_Your assignment_
In this exercise, print only the lines of the records below from the one with "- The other" through the one with "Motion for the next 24", inclusive. Pictures are not part of the copy.

**** Provided entries ****

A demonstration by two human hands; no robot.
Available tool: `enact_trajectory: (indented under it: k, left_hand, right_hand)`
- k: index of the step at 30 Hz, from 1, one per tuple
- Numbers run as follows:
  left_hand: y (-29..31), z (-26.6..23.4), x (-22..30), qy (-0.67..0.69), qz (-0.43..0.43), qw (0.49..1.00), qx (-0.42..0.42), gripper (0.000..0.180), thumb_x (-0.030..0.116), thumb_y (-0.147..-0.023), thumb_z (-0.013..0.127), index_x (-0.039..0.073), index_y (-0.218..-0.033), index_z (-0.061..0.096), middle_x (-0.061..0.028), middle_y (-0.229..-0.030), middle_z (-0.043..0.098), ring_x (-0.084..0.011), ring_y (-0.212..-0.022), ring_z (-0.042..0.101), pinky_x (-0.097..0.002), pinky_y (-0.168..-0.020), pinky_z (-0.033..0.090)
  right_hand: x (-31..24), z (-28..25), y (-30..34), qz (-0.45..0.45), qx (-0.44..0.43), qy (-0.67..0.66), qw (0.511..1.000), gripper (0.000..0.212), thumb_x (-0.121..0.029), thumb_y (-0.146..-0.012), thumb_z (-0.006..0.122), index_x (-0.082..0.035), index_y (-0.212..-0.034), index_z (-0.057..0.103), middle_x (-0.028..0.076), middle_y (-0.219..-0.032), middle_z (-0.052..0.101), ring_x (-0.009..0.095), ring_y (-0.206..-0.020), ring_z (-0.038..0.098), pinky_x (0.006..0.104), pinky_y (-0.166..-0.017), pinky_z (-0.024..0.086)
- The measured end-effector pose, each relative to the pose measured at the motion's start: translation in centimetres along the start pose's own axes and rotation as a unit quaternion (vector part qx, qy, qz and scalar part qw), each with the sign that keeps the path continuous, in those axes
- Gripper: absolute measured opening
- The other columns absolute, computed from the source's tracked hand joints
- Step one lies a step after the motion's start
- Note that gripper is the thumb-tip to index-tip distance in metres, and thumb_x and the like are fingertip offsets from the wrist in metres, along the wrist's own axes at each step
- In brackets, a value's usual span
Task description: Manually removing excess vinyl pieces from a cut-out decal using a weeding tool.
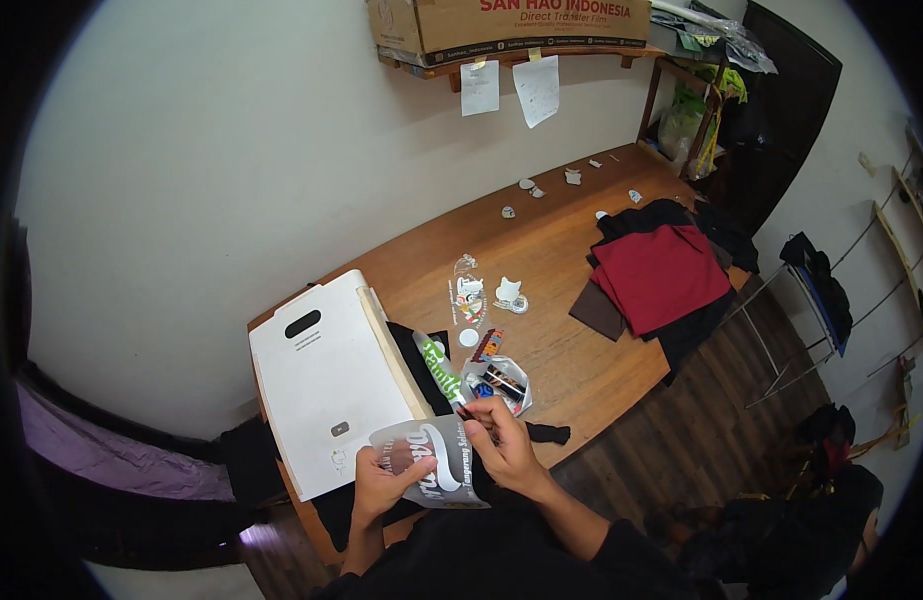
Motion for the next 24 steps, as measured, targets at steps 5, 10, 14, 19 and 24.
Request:
enact_trajectory:
  k: [5, 10, 14, 19, 24]
  left_hand:
    - [0.0, 0.0, 0.0, -0.007, 0.001, 1.0, -0.005, 0.02, 0.002, -0.074, 0.068, -0.005, -0.091, 0.062, -0.007, -0.078, 0.066, -0.0101, -0.067, 0.061, -0.0218, -0.061, 0.049]
    - [0.1, 0.2, 0.3, -0.003, -0.004, 1.0, -0.003, 0.019, 0.002, -0.075, 0.068, -0.005, -0.091, 0.062, -0.0065, -0.077, 0.065, -0.01, -0.066, 0.061, -0.0219, -0.061, 0.048]
    - [0.2, 0.1, 0.0, 0.006, -0.003, 1.0, -0.002, 0.023, 0.004, -0.073, 0.07, -0.005, -0.093, 0.063, -0.0064, -0.08, 0.066, -0.0084, -0.069, 0.059, -0.0204, -0.061, 0.047]
    - [0.1, 0.3, 0.4, -0.001, 0.001, 1.0, -0.006, 0.019, 0.002, -0.075, 0.068, -0.005, -0.091, 0.062, -0.0064, -0.078, 0.065, -0.0099, -0.067, 0.061, -0.0221, -0.062, 0.048]
    - [0.1, 0.4, 0.7, 0.007, 0.006, 1.0, -0.007, 0.021, 0.002, -0.074, 0.068, -0.004, -0.093, 0.062, -0.0064, -0.079, 0.065, -0.0097, -0.068, 0.061, -0.0222, -0.062, 0.048]
  right_hand:
    - [-0.2, 0.0, 0.0, -0.002, 0.005, 0.011, 1.0, 0.018, -0.007, -0.089, 0.05, 0.003, -0.104, 0.045, 0.011, -0.1, 0.059, 0.011, -0.091, 0.056, 0.0229, -0.076, 0.044]
    - [-0.2, 0.0, 0.0, -0.007, 0.003, 0.011, 1.0, 0.018, -0.007, -0.089, 0.05, 0.003, -0.104, 0.045, 0.011, -0.099, 0.059, 0.011, -0.09, 0.056, 0.0227, -0.076, 0.044]
    - [-0.3, 0.0, 0.0, -0.005, 0.007, 0.008, 1.0, 0.018, -0.007, -0.089, 0.05, 0.003, -0.104, 0.045, 0.01, -0.098, 0.059, 0.01, -0.09, 0.056, 0.0225, -0.076, 0.044]
    - [-0.2, 0.0, 0.1, -0.008, 0.016, 0.003, 1.0, 0.016, -0.007, -0.09, 0.049, 0.002, -0.103, 0.046, 0.008, -0.095, 0.059, 0.009, -0.085, 0.054, 0.022, -0.072, 0.044]
    - [-0.2, -1.0, -0.3, -0.009, 0.041, -0.061, 0.997, 0.018, -0.014, -0.092, 0.046, -0.002, -0.104, 0.043, 0.004, -0.085, 0.054, 0.005, -0.069, 0.046, 0.0182, -0.059, 0.037]
Point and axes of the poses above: each hand's wrist, its own y-axis away from the middle knuckle, its own z-axis out of the palm, x = y × z, the point moved 10 cm from there along -y, towards the middle knuckle
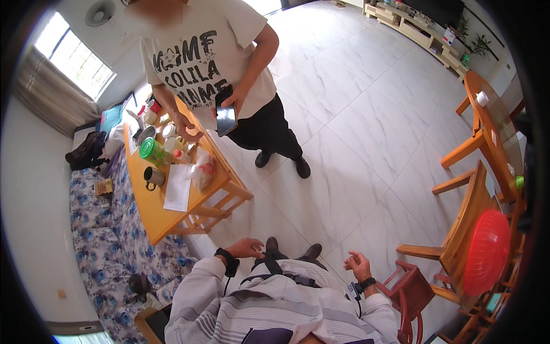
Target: The person walks from the living area into a bedroom and folds two garments on a bed. They first fold a yellow sweater, then a white shirt, placing each folded item on the bed.
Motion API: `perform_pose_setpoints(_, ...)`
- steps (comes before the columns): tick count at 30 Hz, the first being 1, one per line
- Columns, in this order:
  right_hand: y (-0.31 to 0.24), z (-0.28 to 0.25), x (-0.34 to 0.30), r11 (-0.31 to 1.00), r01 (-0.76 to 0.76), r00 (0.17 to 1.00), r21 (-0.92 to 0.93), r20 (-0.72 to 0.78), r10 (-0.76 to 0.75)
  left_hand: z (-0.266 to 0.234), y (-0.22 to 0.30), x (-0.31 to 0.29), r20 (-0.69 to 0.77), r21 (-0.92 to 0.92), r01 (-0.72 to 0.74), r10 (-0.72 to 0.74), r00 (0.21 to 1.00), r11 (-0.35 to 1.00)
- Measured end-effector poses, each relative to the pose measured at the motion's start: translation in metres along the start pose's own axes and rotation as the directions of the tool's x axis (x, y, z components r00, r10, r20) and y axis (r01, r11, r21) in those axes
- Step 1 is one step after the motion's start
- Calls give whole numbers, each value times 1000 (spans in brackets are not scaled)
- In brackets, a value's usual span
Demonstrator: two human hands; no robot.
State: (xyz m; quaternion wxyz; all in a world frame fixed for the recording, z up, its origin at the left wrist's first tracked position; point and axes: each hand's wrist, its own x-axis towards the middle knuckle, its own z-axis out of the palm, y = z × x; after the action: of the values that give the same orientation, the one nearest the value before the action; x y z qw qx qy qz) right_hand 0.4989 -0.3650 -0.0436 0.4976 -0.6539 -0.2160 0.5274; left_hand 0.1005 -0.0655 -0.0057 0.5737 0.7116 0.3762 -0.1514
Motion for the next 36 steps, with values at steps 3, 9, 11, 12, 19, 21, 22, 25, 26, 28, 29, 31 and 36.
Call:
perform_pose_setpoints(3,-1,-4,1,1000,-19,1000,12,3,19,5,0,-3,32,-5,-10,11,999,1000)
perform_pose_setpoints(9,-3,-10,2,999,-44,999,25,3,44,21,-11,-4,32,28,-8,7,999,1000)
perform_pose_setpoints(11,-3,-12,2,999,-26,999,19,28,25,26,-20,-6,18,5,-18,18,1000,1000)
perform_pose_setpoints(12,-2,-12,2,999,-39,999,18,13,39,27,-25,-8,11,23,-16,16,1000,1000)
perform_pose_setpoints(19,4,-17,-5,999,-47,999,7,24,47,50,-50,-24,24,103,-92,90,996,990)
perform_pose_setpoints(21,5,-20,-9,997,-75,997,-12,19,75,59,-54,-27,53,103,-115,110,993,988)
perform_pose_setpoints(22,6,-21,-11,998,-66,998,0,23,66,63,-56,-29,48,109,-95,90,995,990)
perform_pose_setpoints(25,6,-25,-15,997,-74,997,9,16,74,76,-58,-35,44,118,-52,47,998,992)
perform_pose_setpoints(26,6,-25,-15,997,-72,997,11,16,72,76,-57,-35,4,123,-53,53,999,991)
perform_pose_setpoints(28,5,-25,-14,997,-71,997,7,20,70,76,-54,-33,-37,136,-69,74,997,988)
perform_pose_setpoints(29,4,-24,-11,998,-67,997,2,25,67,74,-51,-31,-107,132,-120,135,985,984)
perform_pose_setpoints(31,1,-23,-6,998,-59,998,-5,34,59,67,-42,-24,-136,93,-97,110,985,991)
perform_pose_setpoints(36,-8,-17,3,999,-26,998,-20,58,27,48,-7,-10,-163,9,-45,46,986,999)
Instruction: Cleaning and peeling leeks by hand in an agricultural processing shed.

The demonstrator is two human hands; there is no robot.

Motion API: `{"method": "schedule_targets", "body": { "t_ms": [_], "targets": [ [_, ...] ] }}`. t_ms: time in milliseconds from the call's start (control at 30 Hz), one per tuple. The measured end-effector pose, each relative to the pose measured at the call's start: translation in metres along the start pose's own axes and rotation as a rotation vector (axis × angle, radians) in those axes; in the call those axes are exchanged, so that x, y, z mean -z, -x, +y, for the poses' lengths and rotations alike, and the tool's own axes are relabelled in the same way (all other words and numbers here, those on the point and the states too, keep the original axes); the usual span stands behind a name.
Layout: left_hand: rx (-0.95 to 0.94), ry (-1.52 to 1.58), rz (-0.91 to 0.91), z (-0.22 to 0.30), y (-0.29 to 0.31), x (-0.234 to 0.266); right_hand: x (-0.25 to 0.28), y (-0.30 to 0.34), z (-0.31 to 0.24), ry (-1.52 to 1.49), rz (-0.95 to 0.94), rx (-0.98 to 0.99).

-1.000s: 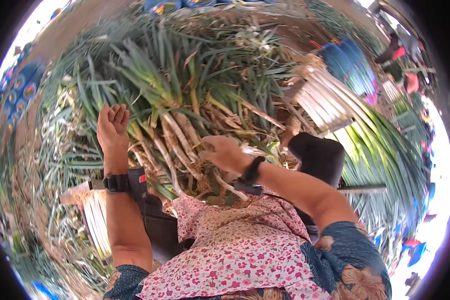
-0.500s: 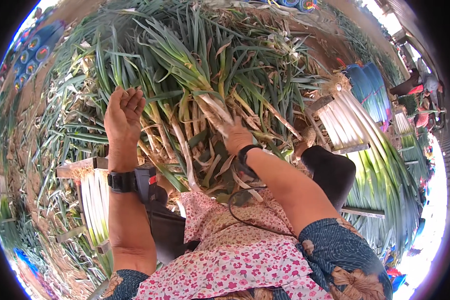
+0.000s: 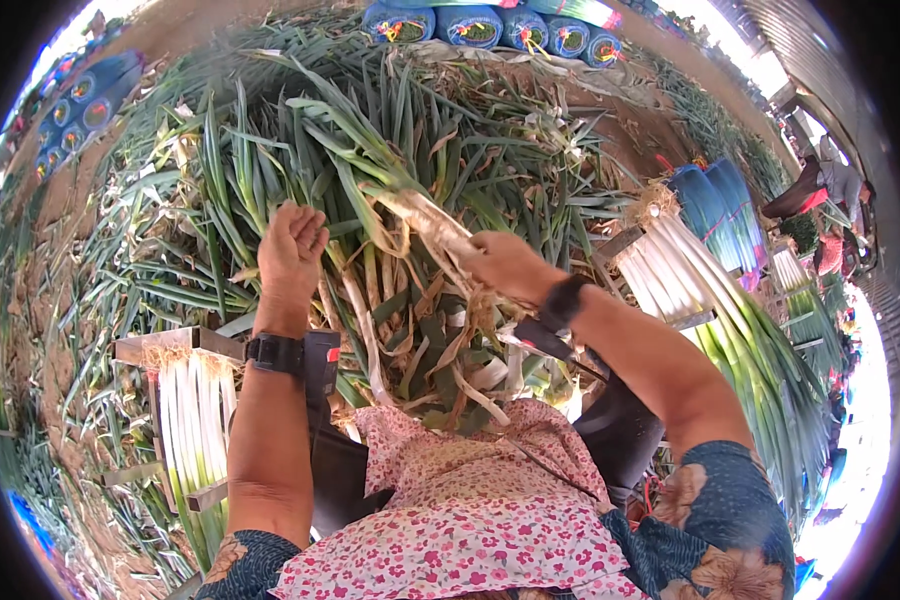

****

_Result of this task_
- The other columns absolute, computed from the source's tracked hand joints
- Step one lies a step after the motion's start
- Note that gripper is the thumb-tip to index-tip distance in metres, and thumb_x and the like are fingertip offsets from the wrist in metres, along the wrist's own axes at each step
- In brackets, a value's usual span
Task description: Manually removing excess vinyl pieces from a cut-out decal using a weeding tool.
Motion for the next 24 steps, as measured, targets at steps 5, 10, 14, 19 and 24.

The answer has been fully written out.